• _Data to use_:
:::

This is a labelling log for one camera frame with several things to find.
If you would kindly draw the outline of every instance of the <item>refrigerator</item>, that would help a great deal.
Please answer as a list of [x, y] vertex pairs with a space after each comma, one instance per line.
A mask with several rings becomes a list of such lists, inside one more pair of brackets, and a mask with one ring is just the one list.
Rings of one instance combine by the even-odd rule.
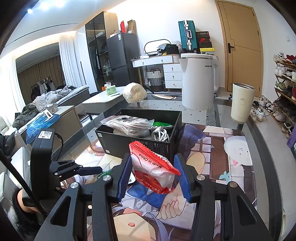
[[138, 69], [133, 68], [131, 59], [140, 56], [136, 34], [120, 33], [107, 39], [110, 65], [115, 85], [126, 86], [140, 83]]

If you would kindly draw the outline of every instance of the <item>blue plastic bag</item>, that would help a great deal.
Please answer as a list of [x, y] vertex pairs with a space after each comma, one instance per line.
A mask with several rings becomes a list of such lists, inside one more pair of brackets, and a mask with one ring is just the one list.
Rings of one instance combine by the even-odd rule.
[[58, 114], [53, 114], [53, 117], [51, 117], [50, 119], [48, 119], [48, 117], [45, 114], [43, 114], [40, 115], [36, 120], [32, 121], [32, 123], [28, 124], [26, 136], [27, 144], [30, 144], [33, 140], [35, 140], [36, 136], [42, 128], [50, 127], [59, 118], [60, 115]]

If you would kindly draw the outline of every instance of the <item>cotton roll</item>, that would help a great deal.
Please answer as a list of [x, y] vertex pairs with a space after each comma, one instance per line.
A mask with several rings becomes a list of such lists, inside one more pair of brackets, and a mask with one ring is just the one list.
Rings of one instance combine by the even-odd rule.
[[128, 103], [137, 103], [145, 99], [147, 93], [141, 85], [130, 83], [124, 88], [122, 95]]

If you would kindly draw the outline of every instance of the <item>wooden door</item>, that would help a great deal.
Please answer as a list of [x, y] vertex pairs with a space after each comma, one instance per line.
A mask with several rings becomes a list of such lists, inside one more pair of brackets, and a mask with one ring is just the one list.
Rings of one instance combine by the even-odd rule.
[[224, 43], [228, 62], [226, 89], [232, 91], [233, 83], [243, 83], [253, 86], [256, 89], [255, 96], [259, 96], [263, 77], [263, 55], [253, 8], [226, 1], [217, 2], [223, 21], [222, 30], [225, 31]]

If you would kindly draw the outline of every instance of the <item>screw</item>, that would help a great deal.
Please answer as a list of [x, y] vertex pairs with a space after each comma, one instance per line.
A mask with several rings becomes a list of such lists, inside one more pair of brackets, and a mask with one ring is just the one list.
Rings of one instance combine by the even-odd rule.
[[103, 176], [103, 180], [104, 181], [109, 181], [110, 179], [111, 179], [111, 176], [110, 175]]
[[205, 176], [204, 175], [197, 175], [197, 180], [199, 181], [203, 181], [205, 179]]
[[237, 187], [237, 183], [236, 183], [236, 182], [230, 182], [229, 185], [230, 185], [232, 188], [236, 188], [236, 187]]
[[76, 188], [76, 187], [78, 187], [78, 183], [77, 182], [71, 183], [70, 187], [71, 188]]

:::

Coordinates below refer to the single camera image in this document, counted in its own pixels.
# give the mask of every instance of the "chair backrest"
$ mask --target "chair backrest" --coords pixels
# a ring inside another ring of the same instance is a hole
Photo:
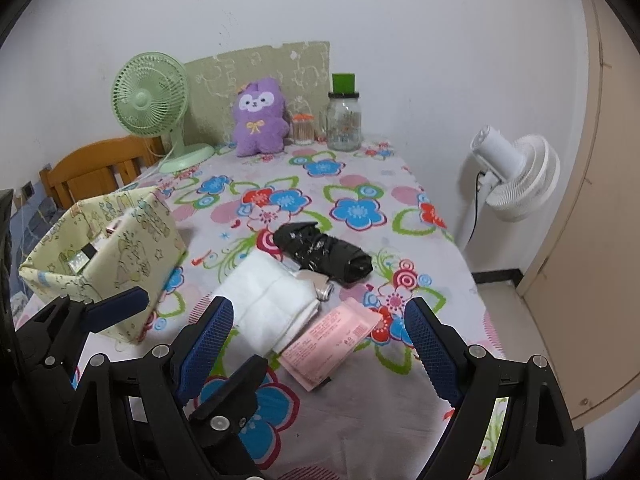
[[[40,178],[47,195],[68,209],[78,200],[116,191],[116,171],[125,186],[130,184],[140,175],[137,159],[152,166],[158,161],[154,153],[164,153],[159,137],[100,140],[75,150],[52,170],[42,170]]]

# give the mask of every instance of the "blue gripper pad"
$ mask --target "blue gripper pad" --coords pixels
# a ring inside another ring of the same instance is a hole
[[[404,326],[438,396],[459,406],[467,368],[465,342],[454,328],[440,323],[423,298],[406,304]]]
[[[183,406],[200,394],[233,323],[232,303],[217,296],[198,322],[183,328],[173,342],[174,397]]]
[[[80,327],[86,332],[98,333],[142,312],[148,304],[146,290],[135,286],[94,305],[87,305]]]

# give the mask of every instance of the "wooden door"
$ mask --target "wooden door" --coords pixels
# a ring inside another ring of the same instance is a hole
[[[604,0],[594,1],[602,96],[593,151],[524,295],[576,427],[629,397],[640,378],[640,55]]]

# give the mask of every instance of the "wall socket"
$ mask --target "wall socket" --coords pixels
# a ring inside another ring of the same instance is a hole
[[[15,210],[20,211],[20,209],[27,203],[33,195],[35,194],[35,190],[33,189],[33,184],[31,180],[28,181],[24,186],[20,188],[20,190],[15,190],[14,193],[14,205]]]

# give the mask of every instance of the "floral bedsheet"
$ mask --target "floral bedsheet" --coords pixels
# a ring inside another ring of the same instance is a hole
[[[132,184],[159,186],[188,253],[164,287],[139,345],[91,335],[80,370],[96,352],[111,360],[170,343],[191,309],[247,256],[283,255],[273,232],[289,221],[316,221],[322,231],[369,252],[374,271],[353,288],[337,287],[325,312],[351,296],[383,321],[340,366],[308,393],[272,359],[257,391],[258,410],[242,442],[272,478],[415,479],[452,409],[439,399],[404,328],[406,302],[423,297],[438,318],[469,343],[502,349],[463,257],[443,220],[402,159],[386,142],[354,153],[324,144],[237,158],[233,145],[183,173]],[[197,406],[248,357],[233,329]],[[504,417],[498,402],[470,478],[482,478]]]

:::

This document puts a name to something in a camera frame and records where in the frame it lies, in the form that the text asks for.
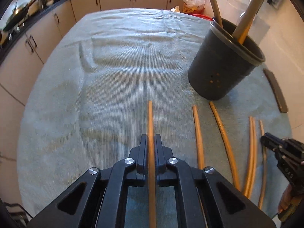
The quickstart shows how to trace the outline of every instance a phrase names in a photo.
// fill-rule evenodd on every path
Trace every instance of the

:::

For the word "camera", count the lines of the records that contain it and give only the number.

• _Answer to the exercise_: 3